If you prefer a cleaner garden, you can cut perennial plants to the ground after the frost leaves wither. Just make sure you add a layer of mulch to help protect them.
2. Protect annual plants from frost
Unlike perennial plants that return each year, annual plants can only live in the garden for one season and cannot survive in freezing temperatures. Some are called cold season annuals, which means they prefer to grow and bloom at lower temperatures. These include ornamental kale, blue lobelia and goldfish grass. On the other hand, annual plants like hot weather in warm season. Zinnia, marigold and balsamine belong to this category.
You can extend the life of these two annuals by keeping old sheets or floating covers handy to cover them during light frost. Continue to water annual plants until freezing temperatures kill them. If your annual plants are stored in containers, move them to a garage or other protected space when the temperature is expected to drop to 40 degrees overnight. You can do this until the daytime temperature no longer exceeds this threshold.
3. Dig out tender bulbs
Autumn is the time to plant hardy bulbs that bloom in spring, but there are other types of plants called tender bulbs. These include popular summer knickerbockers, such as gladiolus, canna and dahlia. If you live where the ground freezes, these tropical plants will not survive the winter. But if you want to keep these plants for another year, you can take them indoors.

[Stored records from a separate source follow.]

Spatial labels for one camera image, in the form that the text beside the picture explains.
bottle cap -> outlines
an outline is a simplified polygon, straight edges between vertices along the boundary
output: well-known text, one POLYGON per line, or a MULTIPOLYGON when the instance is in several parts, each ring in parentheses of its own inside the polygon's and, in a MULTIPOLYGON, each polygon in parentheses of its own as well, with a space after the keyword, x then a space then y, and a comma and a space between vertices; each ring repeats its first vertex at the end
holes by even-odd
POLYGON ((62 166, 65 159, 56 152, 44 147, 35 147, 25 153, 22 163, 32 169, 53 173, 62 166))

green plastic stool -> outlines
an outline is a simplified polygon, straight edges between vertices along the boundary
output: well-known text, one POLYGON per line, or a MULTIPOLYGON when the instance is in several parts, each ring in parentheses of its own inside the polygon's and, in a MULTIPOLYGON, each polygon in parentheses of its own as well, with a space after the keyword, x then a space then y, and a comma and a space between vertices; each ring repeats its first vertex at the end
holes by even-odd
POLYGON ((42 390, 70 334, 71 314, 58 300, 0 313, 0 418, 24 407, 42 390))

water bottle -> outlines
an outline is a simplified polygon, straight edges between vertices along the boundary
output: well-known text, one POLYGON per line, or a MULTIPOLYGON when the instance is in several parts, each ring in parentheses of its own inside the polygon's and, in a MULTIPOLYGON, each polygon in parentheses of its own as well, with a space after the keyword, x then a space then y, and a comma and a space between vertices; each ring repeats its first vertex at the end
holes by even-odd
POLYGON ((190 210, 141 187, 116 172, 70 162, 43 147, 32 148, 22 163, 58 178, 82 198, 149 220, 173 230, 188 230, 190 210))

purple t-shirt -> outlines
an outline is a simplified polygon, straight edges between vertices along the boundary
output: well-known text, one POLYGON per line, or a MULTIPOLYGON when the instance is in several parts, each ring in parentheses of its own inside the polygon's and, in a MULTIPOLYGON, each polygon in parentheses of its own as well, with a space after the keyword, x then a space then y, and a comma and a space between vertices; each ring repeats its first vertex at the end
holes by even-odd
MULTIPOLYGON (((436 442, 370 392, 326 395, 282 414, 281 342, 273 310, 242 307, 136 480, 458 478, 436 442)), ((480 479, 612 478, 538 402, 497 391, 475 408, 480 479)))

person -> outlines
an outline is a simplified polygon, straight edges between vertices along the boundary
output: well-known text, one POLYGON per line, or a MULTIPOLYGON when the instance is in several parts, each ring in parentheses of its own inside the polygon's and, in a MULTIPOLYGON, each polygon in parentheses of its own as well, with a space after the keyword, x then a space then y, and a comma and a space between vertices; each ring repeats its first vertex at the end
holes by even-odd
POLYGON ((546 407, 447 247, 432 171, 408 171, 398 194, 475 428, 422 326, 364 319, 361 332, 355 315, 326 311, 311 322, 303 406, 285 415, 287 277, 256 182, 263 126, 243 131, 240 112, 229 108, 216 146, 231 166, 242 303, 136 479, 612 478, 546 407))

Wait until the frost turns the leaves brown, and gently dig out the bulbs or tubers. Cut the leaves and brush away as much soil as possible. Avoid washing with water, as humidity may cause bulbs to rot during storage. Instead, let them dry in the open air in a cool place for about a week.

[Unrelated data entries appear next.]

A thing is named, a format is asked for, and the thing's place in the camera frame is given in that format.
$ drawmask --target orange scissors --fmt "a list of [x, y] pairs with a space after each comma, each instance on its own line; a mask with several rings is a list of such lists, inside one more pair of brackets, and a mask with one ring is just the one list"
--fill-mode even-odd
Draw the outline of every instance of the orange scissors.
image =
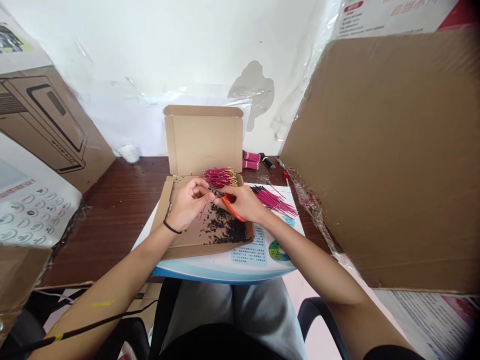
[[221, 196], [221, 201], [225, 204], [226, 208], [232, 214], [234, 217], [236, 217], [238, 220], [241, 222], [245, 223], [247, 220], [245, 220], [243, 217], [238, 215], [235, 210], [232, 208], [230, 204], [233, 204], [235, 200], [237, 199], [235, 196], [221, 192], [220, 190], [217, 190], [216, 188], [210, 188], [211, 192], [214, 194], [218, 194]]

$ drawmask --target water stain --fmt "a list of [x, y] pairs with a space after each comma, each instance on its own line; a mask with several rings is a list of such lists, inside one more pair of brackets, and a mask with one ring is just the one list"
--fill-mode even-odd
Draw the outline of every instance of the water stain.
[[265, 114], [274, 102], [274, 81], [271, 78], [265, 78], [262, 65], [254, 60], [236, 78], [228, 92], [228, 97], [252, 100], [246, 126], [246, 130], [251, 132], [255, 127], [255, 119]]

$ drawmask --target black hair tie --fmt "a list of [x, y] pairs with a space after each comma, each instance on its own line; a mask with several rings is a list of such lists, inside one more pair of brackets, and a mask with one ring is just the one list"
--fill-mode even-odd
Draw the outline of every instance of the black hair tie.
[[170, 225], [168, 225], [168, 224], [167, 224], [167, 220], [163, 220], [163, 225], [165, 225], [168, 230], [173, 231], [173, 232], [176, 233], [176, 234], [181, 234], [181, 233], [182, 233], [181, 231], [177, 231], [177, 230], [175, 230], [173, 227], [171, 227]]

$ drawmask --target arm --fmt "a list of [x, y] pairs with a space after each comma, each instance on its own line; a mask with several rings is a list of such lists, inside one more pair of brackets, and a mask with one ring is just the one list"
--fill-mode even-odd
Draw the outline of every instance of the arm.
[[[168, 225], [177, 231], [185, 230], [204, 205], [212, 202], [214, 198], [204, 180], [189, 181], [178, 193], [167, 219]], [[177, 234], [165, 225], [158, 227], [134, 251], [88, 289], [58, 320], [46, 337], [63, 334], [124, 313], [176, 236]], [[30, 359], [90, 359], [119, 321], [109, 322], [40, 348]]]
[[[380, 345], [413, 350], [355, 279], [329, 254], [265, 208], [250, 187], [224, 187], [236, 196], [231, 206], [241, 217], [267, 229], [310, 286], [328, 304], [353, 359]], [[219, 199], [214, 204], [223, 207]]]

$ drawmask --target person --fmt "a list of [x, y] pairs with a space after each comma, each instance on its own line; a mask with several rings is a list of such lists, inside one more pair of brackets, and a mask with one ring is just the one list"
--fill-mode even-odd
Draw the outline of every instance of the person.
[[[327, 303], [352, 359], [421, 359], [362, 287], [329, 254], [265, 208], [249, 186], [224, 187], [244, 219], [268, 230], [293, 264]], [[177, 233], [205, 204], [223, 207], [205, 180], [182, 188], [170, 215], [134, 251], [88, 289], [46, 337], [125, 312]], [[118, 321], [34, 351], [37, 359], [91, 359]], [[292, 303], [281, 278], [258, 285], [184, 280], [159, 359], [306, 359]]]

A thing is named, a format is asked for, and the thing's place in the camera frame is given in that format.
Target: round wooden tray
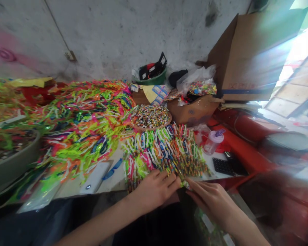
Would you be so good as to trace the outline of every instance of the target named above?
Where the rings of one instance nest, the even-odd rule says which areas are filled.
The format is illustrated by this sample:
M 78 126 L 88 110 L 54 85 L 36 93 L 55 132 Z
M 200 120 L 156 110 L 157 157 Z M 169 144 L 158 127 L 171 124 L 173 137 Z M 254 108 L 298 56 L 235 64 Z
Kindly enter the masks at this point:
M 169 119 L 167 121 L 167 123 L 165 123 L 164 125 L 162 126 L 158 126 L 158 127 L 155 127 L 155 128 L 142 128 L 142 127 L 139 127 L 139 126 L 136 126 L 133 124 L 133 122 L 131 121 L 131 125 L 139 132 L 144 132 L 144 131 L 154 131 L 156 129 L 160 129 L 160 128 L 163 128 L 163 127 L 166 127 L 167 125 L 170 125 L 171 121 L 172 121 L 172 116 L 170 114 L 170 112 L 167 112 L 168 113 L 168 116 L 169 116 Z

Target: calculator
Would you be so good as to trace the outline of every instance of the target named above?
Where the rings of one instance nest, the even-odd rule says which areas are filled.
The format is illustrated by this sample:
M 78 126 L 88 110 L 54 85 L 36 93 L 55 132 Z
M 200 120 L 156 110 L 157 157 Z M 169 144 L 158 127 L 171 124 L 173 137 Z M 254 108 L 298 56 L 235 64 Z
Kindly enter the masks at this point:
M 231 176 L 236 176 L 235 172 L 230 167 L 228 161 L 224 161 L 224 160 L 217 159 L 217 158 L 212 158 L 212 161 L 213 161 L 213 165 L 215 167 L 216 172 L 231 175 Z

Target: cardboard box
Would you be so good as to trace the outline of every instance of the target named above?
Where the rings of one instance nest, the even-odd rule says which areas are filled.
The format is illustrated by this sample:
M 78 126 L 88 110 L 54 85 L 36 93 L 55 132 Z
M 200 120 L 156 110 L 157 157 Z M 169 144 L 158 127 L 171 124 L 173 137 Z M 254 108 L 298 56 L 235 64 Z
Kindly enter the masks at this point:
M 206 95 L 184 106 L 178 106 L 178 99 L 174 99 L 168 101 L 167 108 L 172 115 L 172 121 L 175 121 L 177 124 L 197 126 L 201 123 L 207 123 L 219 103 L 223 102 L 223 99 Z
M 149 105 L 149 101 L 147 100 L 147 97 L 143 91 L 143 89 L 139 89 L 138 92 L 132 92 L 131 93 L 134 102 L 136 103 L 136 105 Z
M 236 15 L 208 55 L 225 100 L 269 100 L 308 9 Z

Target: human hand
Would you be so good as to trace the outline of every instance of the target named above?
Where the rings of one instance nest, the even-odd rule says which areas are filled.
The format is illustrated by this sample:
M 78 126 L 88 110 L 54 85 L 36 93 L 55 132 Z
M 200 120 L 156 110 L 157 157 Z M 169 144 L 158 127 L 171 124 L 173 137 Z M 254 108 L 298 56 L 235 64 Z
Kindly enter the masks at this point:
M 153 170 L 128 196 L 143 215 L 161 206 L 180 188 L 180 184 L 181 180 L 175 174 L 168 177 L 167 171 Z
M 245 245 L 249 245 L 249 238 L 244 238 L 247 237 L 246 234 L 260 234 L 255 223 L 234 203 L 220 184 L 194 182 L 190 178 L 186 178 L 186 181 L 193 190 L 187 190 L 186 193 L 225 231 L 243 241 Z

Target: gray wall
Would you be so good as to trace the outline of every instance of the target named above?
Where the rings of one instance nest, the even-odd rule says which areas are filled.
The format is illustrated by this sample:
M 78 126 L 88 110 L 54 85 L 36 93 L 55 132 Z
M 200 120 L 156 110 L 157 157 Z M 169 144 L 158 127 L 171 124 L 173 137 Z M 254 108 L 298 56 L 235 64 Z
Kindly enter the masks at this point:
M 17 58 L 10 63 L 0 58 L 0 77 L 127 79 L 132 68 L 156 62 L 161 51 L 169 63 L 195 62 L 207 56 L 237 13 L 247 11 L 250 0 L 47 0 L 47 4 L 0 0 L 0 48 Z M 77 63 L 66 60 L 68 48 Z

Label them so you can remember what they are. One technique is to use a permanent marker to write your name on it, as shown in the picture. They are then packaged in breathable containers, such as cardboard boxes. Cover them with wood chips or old newspapers so that the bulbs do not touch, and then place them in a garage, basement, or other place where the temperature is below 45 ° F but no ice can form.

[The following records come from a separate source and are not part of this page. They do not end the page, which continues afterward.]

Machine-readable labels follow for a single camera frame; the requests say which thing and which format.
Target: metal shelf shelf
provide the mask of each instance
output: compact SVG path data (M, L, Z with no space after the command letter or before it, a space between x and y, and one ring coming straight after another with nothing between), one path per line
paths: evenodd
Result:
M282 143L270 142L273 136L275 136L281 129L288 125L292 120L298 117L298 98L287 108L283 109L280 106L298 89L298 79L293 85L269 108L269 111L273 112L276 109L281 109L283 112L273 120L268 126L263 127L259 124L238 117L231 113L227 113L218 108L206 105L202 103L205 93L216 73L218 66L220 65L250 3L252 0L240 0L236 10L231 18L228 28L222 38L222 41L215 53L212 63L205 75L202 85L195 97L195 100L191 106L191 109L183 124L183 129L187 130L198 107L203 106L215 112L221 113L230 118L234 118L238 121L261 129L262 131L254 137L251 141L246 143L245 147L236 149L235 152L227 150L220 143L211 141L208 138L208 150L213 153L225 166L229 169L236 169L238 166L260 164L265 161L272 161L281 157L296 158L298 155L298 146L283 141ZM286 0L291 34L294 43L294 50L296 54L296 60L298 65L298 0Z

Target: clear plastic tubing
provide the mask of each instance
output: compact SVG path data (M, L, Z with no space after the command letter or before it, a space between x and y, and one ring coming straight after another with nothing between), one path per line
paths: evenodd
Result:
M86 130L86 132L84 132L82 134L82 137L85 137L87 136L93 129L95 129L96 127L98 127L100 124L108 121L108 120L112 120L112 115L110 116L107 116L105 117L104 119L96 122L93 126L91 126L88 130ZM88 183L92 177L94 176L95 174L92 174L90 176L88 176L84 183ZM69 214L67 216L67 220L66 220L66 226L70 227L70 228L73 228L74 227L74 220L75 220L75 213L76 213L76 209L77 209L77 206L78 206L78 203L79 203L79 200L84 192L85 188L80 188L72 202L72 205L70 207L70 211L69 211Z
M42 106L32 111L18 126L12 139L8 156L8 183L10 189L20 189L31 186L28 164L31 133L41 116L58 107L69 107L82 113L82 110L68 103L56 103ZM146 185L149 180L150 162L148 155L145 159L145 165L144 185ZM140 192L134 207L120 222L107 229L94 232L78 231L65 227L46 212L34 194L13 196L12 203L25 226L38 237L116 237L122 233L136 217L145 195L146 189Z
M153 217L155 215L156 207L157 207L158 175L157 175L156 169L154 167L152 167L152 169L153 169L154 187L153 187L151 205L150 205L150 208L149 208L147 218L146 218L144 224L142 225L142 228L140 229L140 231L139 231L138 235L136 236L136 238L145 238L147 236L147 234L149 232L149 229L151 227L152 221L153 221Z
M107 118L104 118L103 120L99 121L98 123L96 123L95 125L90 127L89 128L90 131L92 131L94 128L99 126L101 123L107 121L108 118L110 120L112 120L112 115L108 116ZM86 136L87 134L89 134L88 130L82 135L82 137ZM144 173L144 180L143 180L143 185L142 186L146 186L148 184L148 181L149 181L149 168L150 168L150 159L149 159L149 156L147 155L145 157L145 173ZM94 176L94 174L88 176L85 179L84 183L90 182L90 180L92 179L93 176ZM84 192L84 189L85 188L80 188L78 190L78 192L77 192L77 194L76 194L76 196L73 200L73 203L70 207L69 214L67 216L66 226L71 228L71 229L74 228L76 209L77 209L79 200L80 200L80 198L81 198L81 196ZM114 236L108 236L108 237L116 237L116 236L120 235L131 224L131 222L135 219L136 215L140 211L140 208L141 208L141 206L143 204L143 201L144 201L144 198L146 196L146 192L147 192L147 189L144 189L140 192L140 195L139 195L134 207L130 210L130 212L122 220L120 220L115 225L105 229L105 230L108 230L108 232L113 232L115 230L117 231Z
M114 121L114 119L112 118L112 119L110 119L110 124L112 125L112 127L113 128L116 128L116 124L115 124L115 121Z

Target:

4. Protect trees and shrubs
If you make sure that trees and shrubs are in good condition, they will be easier to survive the winter. For evergreen and deciduous trees, one of the most important things is to give them enough water before the ground freezes, especially when it is dry in autumn. When the ground freezes, sprinkle organic materials, such as chopped leaves, up to 6 inches thick. This helps to keep water in the soil (plants need it even in winter) and protects the roots from freezing and thawing. Trim damaged or diseased limbs to prevent snow and wind from making these problems worse. For young evergreen trees in exposed locations, use a burlap screen or sunshade to protect them from the dry winter wind.
5. Bind your roses
Roses are so beautiful that it's hard to envy the attention they need during the growing season. As the cool weather enters their dormancy period, you have one last thing to do: prepare them for winter. Some types of roses are more hardy than others, so it's important to know what type of roses you have. As a population, hybrid tea roses are most vulnerable to the cold in winter and need the most preparation work; The easiest roses to plant and care for are bush roses.
Make sure to water all roses before the ground freezes, but do not fertilize or cut them. In order to protect the root ball from frost heaving, additional soil is piled around the root. In Zone 6 and colder areas, add a 6 to 12 inch thick layer of straw, leaves, or other mulch to the top of the mound and secure it with a loop of wire mesh.